> [Data provided]
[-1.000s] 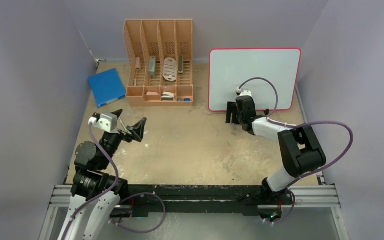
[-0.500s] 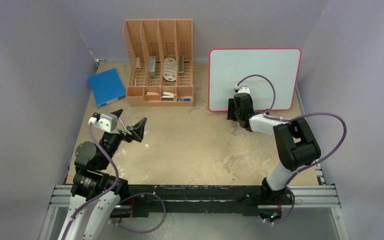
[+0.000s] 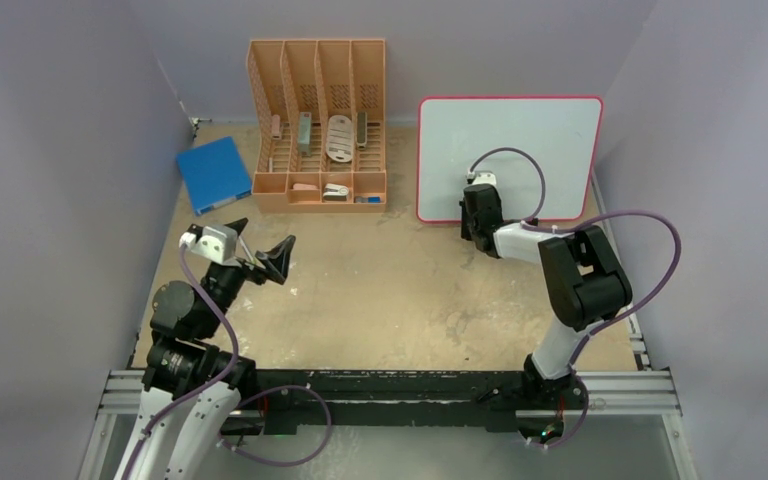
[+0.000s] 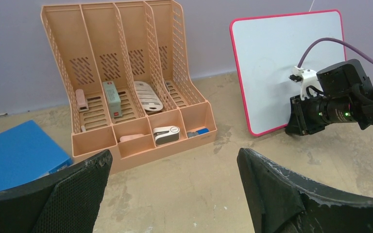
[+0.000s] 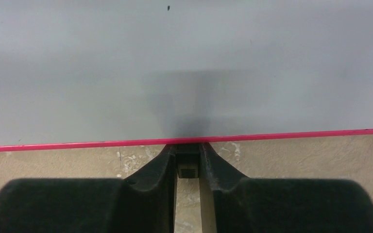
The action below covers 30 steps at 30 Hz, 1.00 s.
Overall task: Write a sentence on the whiteboard
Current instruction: Move the whiteboard to the center of the board.
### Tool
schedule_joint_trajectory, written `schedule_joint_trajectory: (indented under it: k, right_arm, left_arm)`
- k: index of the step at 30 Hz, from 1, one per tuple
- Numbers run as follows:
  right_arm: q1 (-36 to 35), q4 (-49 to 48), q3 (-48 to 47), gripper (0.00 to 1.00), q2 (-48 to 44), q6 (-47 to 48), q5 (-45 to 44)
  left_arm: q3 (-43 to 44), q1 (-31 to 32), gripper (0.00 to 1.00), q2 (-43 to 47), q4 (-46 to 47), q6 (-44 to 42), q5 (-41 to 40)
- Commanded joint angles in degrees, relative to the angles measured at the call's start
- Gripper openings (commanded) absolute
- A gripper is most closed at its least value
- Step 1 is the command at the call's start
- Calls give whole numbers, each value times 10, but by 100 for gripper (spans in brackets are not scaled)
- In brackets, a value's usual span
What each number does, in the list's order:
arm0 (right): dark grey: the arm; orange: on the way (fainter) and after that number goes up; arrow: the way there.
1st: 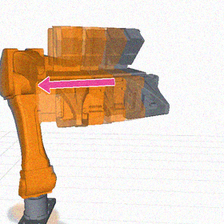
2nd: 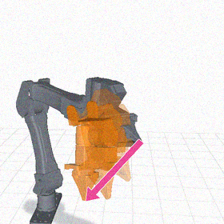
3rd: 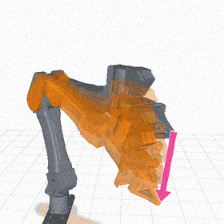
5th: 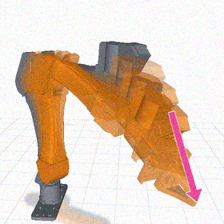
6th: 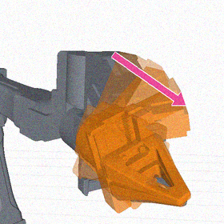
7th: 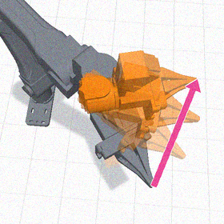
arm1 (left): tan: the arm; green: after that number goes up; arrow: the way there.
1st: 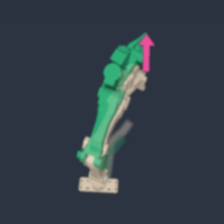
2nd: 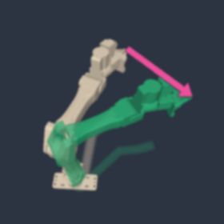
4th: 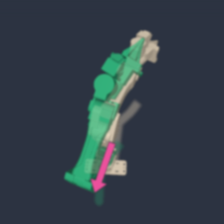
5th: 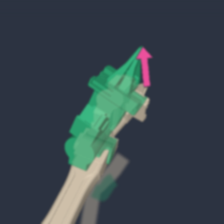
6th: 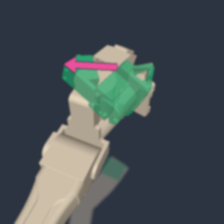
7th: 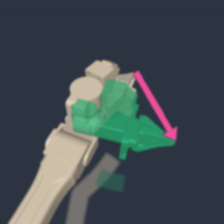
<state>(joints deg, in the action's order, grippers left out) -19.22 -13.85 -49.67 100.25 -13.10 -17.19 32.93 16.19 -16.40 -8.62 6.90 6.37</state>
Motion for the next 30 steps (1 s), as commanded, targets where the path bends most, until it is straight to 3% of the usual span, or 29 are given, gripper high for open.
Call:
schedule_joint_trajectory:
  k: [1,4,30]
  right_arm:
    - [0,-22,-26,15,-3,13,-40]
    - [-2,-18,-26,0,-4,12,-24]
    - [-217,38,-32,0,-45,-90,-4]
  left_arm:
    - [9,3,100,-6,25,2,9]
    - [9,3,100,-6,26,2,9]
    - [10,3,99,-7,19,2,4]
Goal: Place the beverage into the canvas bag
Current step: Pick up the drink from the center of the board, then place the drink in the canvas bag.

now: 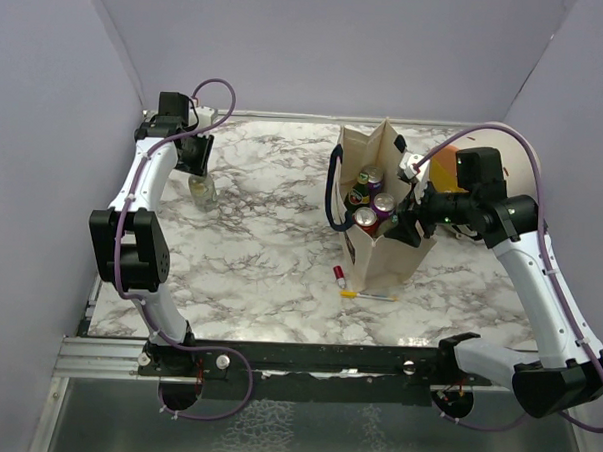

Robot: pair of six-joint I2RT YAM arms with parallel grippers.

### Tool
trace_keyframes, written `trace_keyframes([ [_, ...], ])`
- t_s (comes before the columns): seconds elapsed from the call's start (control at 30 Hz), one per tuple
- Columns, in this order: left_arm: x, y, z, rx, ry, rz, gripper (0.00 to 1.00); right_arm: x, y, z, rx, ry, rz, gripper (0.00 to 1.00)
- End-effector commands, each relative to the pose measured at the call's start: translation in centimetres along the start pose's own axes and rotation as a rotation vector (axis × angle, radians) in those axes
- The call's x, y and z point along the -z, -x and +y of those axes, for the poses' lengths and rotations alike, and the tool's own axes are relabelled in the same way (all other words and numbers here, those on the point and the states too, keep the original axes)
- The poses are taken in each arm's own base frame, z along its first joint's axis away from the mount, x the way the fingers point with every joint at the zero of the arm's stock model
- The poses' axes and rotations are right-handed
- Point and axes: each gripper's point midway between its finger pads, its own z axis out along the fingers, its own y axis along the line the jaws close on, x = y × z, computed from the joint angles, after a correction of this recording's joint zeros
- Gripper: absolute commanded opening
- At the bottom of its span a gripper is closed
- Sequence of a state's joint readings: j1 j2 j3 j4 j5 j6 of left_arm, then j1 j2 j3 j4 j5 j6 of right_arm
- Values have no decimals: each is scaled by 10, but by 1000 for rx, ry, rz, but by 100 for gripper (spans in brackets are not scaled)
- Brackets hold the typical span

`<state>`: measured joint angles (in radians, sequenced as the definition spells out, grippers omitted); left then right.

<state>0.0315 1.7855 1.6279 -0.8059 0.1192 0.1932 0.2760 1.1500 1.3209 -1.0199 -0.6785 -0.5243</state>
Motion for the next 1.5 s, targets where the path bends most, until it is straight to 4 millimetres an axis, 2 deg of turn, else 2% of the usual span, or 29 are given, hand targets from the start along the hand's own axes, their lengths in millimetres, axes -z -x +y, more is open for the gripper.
trace_keyframes([
  [0.0,13,10,-1,-4,-9,-40,20,2,8,-6,22,-32,-24,58],
  [0.2,34,26,-13,-50,-53,-115,0,5,11,-6,21,-41,-31,60],
  [0.23,38,30,-17,-60,-64,-132,0,6,13,-5,21,-42,-35,60],
  [0.37,75,53,-33,-93,-112,-249,0,9,18,-3,24,-42,-49,64],
  [0.47,104,65,-53,-101,-189,-332,0,12,22,-4,29,-46,-55,68],
  [0.73,203,105,-131,-277,-356,-592,0,25,33,-12,-12,-128,-61,70],
  [0.93,266,132,-183,-351,-499,-751,0,42,33,-28,-77,-267,-21,69],
  [1.03,289,143,-211,-389,-566,-810,0,50,30,-26,-87,-288,4,68],
  [1.2,312,160,-256,-415,-691,-876,0,56,21,1,-8,-175,41,65],
  [1.33,325,166,-294,-453,-778,-904,0,55,5,18,37,-98,76,62],
  [1.47,335,167,-330,-476,-847,-924,0,52,-2,23,40,-71,84,61],
])
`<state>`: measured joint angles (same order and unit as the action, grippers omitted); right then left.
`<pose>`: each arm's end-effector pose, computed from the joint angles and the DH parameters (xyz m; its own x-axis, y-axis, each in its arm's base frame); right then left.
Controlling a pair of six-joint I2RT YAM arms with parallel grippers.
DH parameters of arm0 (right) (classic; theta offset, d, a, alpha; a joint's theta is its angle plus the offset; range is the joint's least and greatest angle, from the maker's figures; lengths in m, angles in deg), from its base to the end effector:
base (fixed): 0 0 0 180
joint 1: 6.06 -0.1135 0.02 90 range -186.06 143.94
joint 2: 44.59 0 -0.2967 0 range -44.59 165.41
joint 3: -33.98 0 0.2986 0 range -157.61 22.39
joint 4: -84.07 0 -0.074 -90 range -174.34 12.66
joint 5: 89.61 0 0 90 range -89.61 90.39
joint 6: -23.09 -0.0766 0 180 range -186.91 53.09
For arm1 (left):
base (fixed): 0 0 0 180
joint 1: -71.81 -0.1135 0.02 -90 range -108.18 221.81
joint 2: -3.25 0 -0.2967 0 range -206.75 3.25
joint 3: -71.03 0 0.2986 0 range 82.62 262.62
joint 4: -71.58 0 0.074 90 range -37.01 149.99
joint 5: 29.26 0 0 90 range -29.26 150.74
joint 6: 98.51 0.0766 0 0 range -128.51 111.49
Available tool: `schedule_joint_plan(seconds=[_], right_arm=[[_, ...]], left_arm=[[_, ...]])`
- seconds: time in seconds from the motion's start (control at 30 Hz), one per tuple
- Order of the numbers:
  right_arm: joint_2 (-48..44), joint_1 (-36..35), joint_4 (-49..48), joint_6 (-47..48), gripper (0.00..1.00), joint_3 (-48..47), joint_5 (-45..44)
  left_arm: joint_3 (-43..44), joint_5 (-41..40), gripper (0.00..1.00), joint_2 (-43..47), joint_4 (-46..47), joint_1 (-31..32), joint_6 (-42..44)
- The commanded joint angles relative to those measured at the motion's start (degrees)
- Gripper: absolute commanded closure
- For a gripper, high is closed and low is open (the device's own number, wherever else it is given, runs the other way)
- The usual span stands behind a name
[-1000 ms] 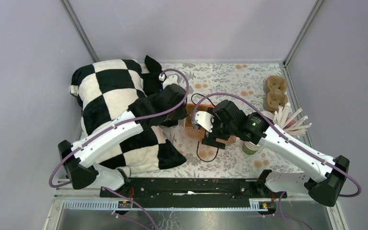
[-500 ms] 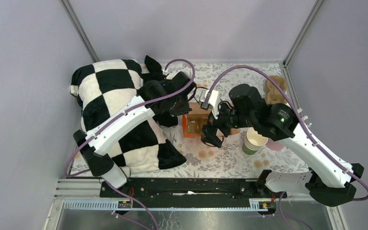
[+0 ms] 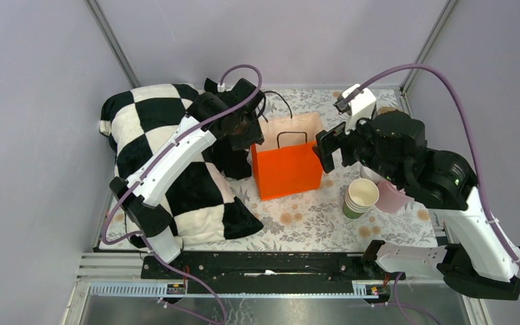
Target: Pack the takeout coffee
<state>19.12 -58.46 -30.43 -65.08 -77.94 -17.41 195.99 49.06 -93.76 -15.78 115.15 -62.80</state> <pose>0.1576 0.1663 0.5585 -0.1628 -0.2613 -0.9514 -0.5818 0.8043 -0.1213 0.2985 -0.2604 0.4197 -0.8503 -0.2909 -0.4385 -0.1598 0.9367 -0.3115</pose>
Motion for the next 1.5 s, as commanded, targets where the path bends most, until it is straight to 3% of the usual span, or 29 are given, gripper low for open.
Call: schedule_joint_plan(seconds=[0.0, 0.13, 0.33, 0.53, 0.77, 0.97, 1.17, 1.47], right_arm=[[-0.1, -0.2, 1.3, -4.4, 0.00, -0.1, -4.9], [0.4, -0.2, 1.6, -6.5, 0.00, -0.3, -6.8], [0.8, -0.2, 1.2, -7.3, 0.00, -0.6, -11.7], [1.6, -0.2, 4.3, -16.0, 0.00, -3.4, -25.1], [6.2, 1.0, 20.7, -23.2, 0.00, -6.1, -31.4], [7.4, 18.9, 23.4, -25.4, 0.01, -2.2, -19.0], [7.5, 35.5, 21.0, -24.2, 0.13, 5.2, -6.6], [12.6, 41.2, 17.0, -19.6, 0.39, 8.8, -12.0]], left_arm=[[7.6, 1.4, 0.45, 0.0, 1.9, -1.1, 3.7], [9.0, 0.2, 0.29, 2.1, 3.3, -1.4, 6.6], [4.5, -4.0, 0.21, 8.7, 5.4, -1.5, 10.8], [0.7, -8.3, 0.12, 14.3, 7.5, -1.9, 14.8], [-8.3, -6.2, 0.05, 20.8, 16.4, -2.0, 17.9], [-10.2, -2.8, 0.04, 22.0, 19.9, -2.1, 21.7], [-12.1, -1.9, 0.02, 23.4, 21.5, -2.2, 25.3], [-13.4, -1.8, 0.01, 25.1, 22.4, -2.3, 29.4]])
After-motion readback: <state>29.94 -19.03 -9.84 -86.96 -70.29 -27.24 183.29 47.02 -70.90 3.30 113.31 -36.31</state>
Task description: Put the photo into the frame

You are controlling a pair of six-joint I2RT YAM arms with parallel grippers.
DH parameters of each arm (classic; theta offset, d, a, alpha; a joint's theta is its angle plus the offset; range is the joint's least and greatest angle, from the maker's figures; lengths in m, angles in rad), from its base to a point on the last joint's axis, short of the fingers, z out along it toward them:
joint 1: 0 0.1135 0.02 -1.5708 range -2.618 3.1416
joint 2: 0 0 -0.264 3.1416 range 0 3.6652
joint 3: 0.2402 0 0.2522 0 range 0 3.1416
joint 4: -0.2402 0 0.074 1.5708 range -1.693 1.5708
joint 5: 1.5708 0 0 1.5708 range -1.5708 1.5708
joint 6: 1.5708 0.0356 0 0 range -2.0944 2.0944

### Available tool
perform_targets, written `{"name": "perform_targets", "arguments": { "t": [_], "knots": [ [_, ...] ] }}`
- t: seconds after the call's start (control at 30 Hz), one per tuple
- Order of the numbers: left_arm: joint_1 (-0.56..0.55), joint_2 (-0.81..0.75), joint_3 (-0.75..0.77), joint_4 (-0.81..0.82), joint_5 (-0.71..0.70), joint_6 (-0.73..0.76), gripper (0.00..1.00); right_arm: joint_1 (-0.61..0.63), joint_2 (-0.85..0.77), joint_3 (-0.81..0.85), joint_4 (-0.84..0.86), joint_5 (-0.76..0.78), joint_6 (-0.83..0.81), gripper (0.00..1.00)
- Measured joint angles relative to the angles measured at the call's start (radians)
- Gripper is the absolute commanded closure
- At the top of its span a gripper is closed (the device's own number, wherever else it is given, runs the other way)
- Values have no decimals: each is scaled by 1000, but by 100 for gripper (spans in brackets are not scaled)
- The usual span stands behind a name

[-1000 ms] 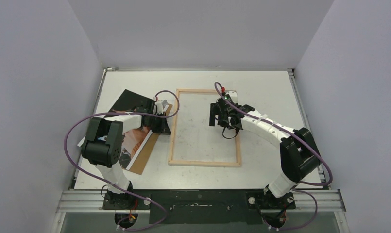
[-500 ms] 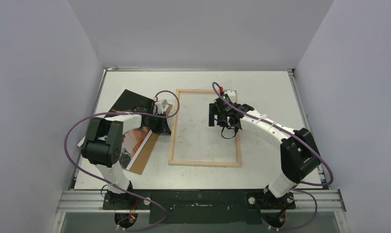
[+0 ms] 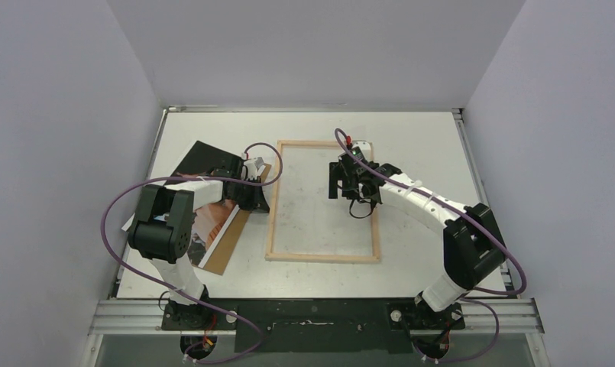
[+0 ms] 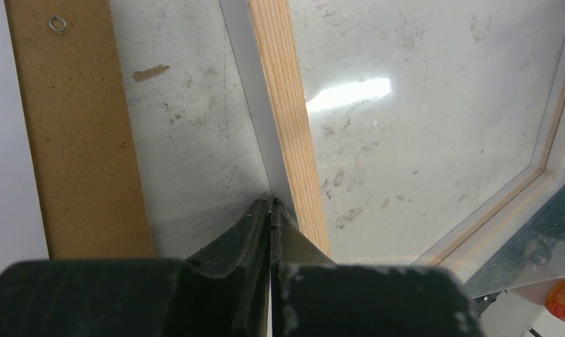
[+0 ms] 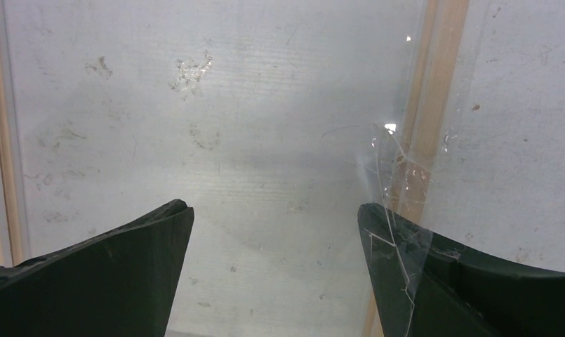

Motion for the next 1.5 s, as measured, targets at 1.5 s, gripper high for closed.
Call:
{"name": "perform_targets", "arguments": {
  "t": [1.5],
  "knots": [
    [-19, -43, 37, -68, 62, -24, 77, -52, -27, -68, 63, -114, 2, 10]
  ]
}}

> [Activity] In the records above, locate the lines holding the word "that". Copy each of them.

> [Output of the exercise]
arm0 (right): dark grey: the arm; orange: on the way (fainter) and after that number goes up; arrow: the way there.
arm1 (left): tan: the arm; green: after that number goes up; arrow: the way there.

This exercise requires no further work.